The road goes ever on

The road goes ever on

Having a much needed break from the workaday routine this week to indulge in some rock climbing in the Fontainebleau forest in France.

For all intents and purposes this also means a bit of a break from all things writing related, I still bring a notepad and pen, and have my trusty Kindles Fire and Paperwhite, but they’re generally for just scribbling the odd note, doing a bit of reading in the evenings or penning something a bit more on the odd bad weather like today. But I also have my shiny new author site and blog, and now as the rain pours down on all sides of the veranda that I’m sat on, it seems like a natural time to waffle on a bit about some of the things that are important to me, but which exist at a slight  tangent to my writing.

In the spirit of full disclosure though I should probably also add that I like the act of writing, whether scribbling on paper, typing away at a keyboard, or as I am now swiping away on my tablet. Not only that, but I also hold with one of the ideas mentioned in Ray Bradbury’ s book ‘Zen and Art of Writing’ about writing every day, even if only for a few minutes, in order to retain that fluidity that’s comes from daily practice. If you aspire to attempting your own novel one day, then this is a habit I can’t recommend enough. There’s no need to be slavish about it, missing the odd day here and there doesn’t make a huge difference as long as you manage to pen something on the vast majority of days.

All of which brings me back to those tangential things in life that I was going to ramble on about:

But first another aside, as I’m sat here on the raised veranda at the back of the chalet I’m staying in, the rain tipping down and saturating the pine tree fringed garden that surrounds the house, I look up occasionally to spot the local squirrels making a dash for it between one group of trees and another, or sulking on a branch on the lee side of a trunk trying to avoid the full force of the occasional heavier wave, meanwhile the lightly gusting breeze brings the rain in under the roof of the veranda to soak the railing that surrounds and a few feet of the decking in from the edges, leaving me, almost like the squirrels inching backward to try and avoid getting too wet. On the plus side it’s only mid September so the temperature is still in the mid to high teens making it warm enough to sit around outside without a coat. I can still feel the wind through my clothing, and the damp in the air is palpable, so much so that I know if I were writing in a paper notebook right now the paper would feel slightly damp and clammy beneath my hand.

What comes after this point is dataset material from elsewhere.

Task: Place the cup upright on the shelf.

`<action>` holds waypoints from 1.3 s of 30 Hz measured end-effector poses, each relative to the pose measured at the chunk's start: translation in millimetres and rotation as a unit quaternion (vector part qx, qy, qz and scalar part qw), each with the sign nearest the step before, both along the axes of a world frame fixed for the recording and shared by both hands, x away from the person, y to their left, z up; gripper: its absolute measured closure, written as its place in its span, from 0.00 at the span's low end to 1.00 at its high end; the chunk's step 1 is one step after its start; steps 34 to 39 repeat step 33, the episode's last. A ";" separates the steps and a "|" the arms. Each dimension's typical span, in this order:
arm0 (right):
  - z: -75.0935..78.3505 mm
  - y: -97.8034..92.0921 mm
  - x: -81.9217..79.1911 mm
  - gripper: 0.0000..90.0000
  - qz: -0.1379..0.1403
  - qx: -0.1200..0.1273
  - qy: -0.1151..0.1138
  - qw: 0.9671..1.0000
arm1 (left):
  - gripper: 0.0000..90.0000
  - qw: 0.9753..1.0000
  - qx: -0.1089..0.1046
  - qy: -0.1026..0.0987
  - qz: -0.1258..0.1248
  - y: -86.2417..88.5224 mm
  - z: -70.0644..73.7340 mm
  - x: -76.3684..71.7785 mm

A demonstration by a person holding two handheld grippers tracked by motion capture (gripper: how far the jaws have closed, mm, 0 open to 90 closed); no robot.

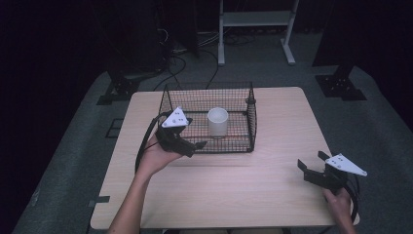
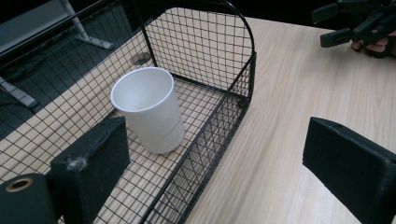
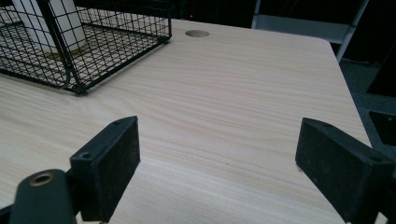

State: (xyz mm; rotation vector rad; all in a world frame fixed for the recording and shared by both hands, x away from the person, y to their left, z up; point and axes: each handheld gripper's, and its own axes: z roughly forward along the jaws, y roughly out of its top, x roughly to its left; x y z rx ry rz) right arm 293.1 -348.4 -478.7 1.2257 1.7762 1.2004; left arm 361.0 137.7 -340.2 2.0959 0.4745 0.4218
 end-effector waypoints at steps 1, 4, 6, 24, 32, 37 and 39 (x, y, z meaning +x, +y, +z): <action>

It’s moments like this that I really like to incorporate into my writing, the sound of the rain, the general background of the downpour, the drumming on the roof and of course the heavier drops and dripping that every roof or guttering has, all this combined with the feel of the weather, the breeze through my clothing, the dampness of the air and the paper, the cool but not cold air, and the occasional stronger gust that brings a light mist all the way back into the shelter but that’s only detectable on bare face and hands. I’m already thinking about where I could incorporate this into either my TFOT novels, or my Glass Darkly serialization.

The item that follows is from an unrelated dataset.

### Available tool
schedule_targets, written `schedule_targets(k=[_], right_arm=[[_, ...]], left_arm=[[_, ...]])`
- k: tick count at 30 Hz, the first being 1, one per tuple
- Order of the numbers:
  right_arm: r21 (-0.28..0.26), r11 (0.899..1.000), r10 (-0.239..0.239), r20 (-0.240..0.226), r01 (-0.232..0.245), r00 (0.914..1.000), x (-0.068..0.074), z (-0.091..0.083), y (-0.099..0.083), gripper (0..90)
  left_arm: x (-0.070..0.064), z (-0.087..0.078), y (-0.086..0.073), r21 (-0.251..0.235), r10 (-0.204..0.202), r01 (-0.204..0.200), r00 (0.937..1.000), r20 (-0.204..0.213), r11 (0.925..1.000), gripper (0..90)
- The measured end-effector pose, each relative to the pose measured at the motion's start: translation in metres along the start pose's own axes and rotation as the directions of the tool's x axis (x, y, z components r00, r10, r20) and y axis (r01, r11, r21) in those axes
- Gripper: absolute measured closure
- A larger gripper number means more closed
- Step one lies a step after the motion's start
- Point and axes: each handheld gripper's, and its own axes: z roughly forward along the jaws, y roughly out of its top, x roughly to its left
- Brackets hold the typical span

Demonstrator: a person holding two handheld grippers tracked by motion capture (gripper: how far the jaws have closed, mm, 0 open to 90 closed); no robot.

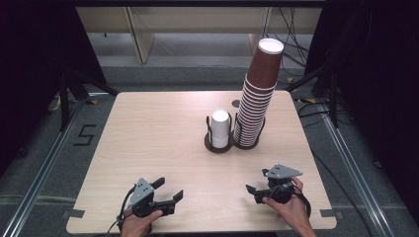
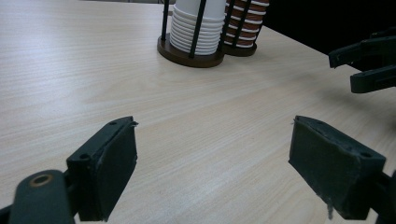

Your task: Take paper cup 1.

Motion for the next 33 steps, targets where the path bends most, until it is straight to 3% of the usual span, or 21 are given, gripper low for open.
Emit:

To my still naive sensibilities it’s the details in settings like this that give a story depth and lay a foundation that I hope most people can relate to, but they’re also the things that take a bit of additional time and energy.

All of which brings me to one of the books I’m reading at the moment, Yesterday’s Gone by Sean Platt and David Wright.

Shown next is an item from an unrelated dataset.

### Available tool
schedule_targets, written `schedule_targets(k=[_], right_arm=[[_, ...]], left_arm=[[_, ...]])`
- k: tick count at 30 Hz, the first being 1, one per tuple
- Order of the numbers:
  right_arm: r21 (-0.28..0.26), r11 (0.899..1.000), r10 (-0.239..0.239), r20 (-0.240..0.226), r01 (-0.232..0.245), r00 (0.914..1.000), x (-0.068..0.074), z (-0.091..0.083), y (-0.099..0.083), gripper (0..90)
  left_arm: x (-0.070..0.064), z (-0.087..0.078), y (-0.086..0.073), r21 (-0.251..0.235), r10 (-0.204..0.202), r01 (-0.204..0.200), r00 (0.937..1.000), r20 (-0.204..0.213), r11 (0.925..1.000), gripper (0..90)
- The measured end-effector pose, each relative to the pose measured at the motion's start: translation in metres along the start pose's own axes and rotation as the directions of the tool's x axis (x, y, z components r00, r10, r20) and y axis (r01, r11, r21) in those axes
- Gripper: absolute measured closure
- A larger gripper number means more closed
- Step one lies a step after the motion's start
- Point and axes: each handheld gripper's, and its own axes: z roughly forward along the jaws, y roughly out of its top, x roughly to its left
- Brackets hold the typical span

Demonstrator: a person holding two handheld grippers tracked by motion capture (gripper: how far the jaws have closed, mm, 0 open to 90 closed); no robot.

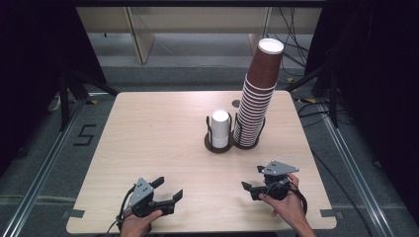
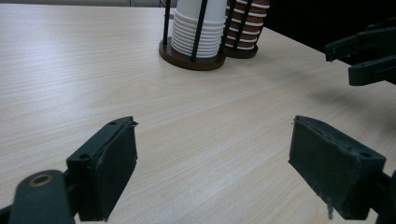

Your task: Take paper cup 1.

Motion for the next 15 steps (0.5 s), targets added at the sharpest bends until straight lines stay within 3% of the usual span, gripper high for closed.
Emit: schedule_targets(k=[1,9,12,13,15], right_arm=[[-0.007,1.0,-0.027,0.0,0.027,0.9996,-0.002,0.001,0.001,18.7],[-0.029,0.999,-0.023,0.002,0.023,0.9997,-0.002,0.003,0.014,23.3],[-0.033,0.999,0.002,0.004,-0.001,1.0,0.0,0.005,0.019,23.3],[-0.037,0.999,-0.023,-0.003,0.023,0.9997,-0.001,0.007,0.024,24.3],[-0.042,0.999,-0.028,0.004,0.028,0.9996,-0.001,0.009,0.029,24.6]], left_arm=[[0.0,0.0,0.0,0.0,0.0,0.0,1.0,0.0,1.0,14.6],[0.0,0.001,0.0,-0.011,0.002,-0.002,1.0,0.0,0.9999,14.6],[0.0,0.0,0.0,-0.009,0.004,-0.004,1.0,0.004,0.9999,14.5],[0.0,0.0,0.0,-0.014,0.001,-0.001,1.0,0.004,0.9999,14.6],[0.0,0.0,0.0,-0.012,0.004,-0.004,1.0,0.002,0.9999,14.5]])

I decided to read this serialized novel after watching the Self Publishing Podcast produced by Sean, David and another author Johnny B Truant who collectively make up Sterling & Stone publishers.  These podcasts are a great resource for writers that are thinking of going it alone, but they’re also a fascinating insight into the writing process of these three authors. Sean and Dave for example are very open about their strategy of writing as much as they can in order to build up as big a catalogue of work as they can because they believe this will allow them to reach more readers and then keep those readers happy by providing new work more frequently.

Now I’m enjoying Sean and David’s book, there are some great ideas in it, some interesting characters and plot elements, but there are also some obvious stereotypes deployed throughout along with some fairly generic scene setting and unnecessary padding. Now none of this is fatal, but it’s the kind of thing that can bring the reader out of the story and interrupt the all important suspension of disbelief.

Do these issues stem from essentially rushing their creative process, at the moment I can’t help but think they do, and that the quality of this story could easily have been significantly improved by just investing a bit more time in the process.

Will I continue to read their books? For a little while yes, though the issues are starting to grate on my patience more than some stories that I’ve abandoned before now. What I’m reading now is their early work, so even if I do abandon Yesterday’s Gone I will probably try another book of theirs to see if they’re better.